__What is being asked__.
In the records below, find the line with "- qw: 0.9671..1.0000" and repeat exactly every line from it through the line with "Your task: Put". Pictures stay out.

- - - - -

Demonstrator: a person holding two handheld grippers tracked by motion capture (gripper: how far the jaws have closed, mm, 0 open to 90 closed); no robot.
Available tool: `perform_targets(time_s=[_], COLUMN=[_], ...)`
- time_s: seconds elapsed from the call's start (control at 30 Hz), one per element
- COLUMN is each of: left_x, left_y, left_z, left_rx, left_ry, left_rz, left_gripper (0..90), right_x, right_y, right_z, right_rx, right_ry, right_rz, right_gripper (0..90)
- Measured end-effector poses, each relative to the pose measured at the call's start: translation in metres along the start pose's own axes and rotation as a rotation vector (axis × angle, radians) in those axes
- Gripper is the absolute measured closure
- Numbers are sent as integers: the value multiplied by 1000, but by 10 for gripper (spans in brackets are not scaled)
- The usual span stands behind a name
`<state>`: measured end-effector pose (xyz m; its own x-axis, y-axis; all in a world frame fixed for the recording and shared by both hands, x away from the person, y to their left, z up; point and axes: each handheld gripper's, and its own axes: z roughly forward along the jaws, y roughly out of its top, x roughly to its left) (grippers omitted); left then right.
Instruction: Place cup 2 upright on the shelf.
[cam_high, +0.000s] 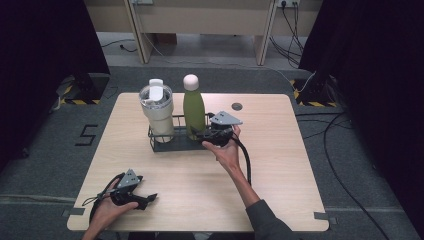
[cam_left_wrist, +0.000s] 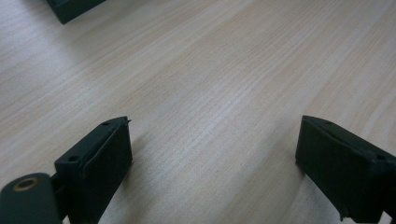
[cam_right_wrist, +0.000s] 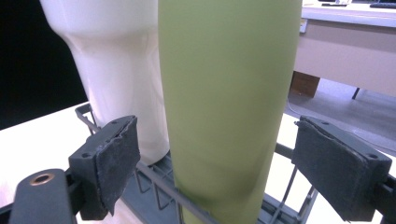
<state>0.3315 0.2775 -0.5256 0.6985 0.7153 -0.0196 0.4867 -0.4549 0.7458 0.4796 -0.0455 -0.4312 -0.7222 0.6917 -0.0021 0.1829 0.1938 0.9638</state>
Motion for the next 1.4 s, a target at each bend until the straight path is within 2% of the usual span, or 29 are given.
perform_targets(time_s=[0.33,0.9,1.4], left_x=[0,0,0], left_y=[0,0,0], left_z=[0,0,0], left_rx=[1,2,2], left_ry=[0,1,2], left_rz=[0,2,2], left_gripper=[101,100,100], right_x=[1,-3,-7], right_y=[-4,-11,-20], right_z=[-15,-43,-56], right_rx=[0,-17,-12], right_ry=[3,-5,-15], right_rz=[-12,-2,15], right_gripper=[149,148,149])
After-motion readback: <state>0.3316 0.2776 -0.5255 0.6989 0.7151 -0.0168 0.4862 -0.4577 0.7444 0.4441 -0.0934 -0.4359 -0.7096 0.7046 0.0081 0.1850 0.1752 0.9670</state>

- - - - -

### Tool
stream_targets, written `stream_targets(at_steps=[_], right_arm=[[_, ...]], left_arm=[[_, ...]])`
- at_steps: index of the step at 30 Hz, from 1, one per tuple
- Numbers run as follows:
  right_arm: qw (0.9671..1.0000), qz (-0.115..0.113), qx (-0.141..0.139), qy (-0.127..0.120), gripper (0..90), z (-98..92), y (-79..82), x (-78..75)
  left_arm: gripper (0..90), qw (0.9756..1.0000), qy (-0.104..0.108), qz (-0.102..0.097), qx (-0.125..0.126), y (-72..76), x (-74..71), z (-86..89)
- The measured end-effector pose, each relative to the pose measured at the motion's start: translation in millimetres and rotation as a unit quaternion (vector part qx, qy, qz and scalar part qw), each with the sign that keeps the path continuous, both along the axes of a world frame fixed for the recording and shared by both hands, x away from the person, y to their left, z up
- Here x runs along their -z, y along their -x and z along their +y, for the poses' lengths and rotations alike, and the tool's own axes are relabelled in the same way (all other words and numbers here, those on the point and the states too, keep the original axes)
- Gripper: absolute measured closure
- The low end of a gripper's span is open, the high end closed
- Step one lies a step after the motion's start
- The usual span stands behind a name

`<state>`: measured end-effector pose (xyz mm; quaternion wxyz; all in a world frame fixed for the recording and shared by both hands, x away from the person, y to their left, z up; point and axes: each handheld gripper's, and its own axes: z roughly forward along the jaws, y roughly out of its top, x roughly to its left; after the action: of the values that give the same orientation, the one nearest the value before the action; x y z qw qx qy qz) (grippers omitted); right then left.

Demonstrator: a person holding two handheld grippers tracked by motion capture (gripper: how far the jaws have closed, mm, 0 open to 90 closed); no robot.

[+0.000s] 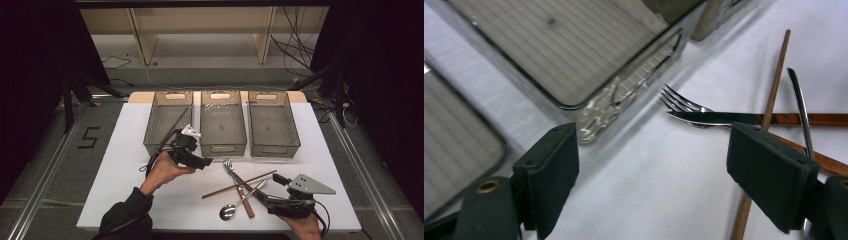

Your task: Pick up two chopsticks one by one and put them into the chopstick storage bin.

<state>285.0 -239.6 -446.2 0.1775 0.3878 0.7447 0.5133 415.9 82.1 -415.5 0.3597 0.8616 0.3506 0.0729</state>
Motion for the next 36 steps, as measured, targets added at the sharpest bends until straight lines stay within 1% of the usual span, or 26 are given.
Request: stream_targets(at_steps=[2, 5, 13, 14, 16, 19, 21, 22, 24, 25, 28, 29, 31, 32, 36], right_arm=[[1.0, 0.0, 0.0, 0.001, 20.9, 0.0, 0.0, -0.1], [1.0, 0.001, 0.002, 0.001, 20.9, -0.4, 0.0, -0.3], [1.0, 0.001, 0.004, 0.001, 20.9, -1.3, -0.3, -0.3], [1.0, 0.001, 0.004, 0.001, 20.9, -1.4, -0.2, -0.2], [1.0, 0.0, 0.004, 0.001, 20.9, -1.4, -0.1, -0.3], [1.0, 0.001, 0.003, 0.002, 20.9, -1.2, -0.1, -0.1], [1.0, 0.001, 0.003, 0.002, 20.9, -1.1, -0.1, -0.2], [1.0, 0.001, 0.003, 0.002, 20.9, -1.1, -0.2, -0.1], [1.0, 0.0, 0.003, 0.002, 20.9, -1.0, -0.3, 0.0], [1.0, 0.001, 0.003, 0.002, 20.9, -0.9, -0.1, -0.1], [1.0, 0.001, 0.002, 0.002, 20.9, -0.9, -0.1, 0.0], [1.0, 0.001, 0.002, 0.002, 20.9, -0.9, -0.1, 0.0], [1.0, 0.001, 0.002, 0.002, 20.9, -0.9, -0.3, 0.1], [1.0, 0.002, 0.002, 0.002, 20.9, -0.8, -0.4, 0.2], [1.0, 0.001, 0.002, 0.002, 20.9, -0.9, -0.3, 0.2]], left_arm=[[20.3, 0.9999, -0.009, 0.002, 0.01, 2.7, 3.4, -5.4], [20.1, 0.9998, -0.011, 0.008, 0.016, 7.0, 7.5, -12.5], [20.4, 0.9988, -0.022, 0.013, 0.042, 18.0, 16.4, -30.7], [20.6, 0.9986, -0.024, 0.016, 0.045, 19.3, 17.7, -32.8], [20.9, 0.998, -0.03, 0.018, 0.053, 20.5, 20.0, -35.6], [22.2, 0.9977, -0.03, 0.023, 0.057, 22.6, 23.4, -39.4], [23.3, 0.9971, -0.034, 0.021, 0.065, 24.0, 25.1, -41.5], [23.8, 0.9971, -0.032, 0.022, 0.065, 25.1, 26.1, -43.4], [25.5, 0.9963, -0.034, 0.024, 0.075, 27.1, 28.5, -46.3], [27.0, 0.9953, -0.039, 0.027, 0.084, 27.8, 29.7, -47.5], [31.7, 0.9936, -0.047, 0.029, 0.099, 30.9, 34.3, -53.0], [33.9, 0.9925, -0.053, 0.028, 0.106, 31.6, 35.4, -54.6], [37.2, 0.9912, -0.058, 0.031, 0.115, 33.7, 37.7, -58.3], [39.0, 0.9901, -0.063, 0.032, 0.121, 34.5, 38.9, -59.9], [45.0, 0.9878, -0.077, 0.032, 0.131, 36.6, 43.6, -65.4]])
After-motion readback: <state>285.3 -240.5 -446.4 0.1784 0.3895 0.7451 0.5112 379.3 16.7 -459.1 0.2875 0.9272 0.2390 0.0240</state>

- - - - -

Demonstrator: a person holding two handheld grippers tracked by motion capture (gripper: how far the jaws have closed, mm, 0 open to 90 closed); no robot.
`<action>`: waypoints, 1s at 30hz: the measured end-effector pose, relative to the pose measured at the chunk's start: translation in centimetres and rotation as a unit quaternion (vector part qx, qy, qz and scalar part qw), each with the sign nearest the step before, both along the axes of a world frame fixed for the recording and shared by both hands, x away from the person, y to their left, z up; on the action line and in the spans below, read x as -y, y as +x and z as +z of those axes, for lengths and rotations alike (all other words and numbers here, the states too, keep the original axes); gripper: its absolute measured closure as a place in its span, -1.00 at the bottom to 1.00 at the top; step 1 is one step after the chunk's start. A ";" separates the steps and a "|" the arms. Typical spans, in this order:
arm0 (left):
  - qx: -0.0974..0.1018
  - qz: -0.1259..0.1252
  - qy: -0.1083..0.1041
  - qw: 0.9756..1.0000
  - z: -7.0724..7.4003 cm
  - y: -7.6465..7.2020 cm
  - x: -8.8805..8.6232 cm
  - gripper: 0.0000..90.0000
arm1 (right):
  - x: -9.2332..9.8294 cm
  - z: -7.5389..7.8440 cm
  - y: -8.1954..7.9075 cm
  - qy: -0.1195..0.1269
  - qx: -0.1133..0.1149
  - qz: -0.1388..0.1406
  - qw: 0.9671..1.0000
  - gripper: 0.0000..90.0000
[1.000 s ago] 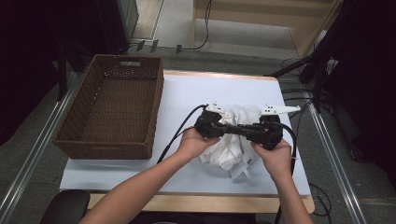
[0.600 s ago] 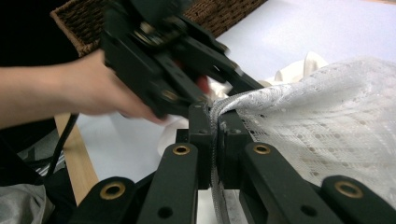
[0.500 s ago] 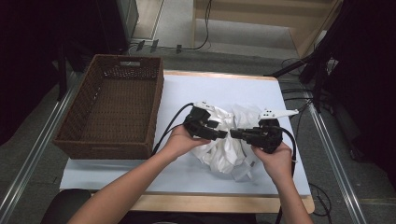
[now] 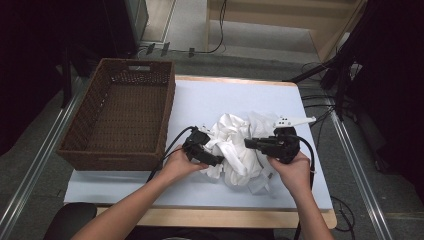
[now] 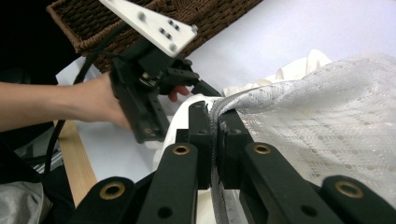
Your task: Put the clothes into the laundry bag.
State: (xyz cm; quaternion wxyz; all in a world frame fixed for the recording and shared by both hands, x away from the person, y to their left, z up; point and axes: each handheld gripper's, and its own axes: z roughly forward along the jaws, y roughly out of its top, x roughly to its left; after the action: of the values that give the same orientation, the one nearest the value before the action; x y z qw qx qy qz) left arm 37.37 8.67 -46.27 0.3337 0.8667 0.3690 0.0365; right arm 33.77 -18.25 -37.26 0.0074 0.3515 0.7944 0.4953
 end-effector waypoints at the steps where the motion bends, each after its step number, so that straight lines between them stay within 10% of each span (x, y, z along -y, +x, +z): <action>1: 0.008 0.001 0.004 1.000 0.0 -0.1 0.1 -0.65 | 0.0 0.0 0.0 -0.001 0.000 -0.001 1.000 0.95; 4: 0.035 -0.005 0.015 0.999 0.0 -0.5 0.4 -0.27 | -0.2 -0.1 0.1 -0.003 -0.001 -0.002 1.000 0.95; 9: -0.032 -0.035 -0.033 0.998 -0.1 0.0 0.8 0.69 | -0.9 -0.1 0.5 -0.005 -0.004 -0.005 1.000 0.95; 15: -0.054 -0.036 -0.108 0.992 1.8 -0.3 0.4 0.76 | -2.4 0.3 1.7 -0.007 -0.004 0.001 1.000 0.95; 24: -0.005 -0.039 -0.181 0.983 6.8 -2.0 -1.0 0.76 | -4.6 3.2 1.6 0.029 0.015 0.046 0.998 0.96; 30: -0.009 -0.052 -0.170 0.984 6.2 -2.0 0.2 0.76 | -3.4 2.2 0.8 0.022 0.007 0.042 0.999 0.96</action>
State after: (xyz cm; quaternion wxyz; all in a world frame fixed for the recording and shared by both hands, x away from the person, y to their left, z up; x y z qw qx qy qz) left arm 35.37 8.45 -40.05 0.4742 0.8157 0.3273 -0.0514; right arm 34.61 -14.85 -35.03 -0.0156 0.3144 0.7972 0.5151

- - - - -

__Answer to this problem__.
  - qw: 0.9671..1.0000
  - gripper: 0.0000..90.0000
[1.000 s ago] 
[0.600 s ago] 
[0.500 s ago] 
[now] 
[now] 
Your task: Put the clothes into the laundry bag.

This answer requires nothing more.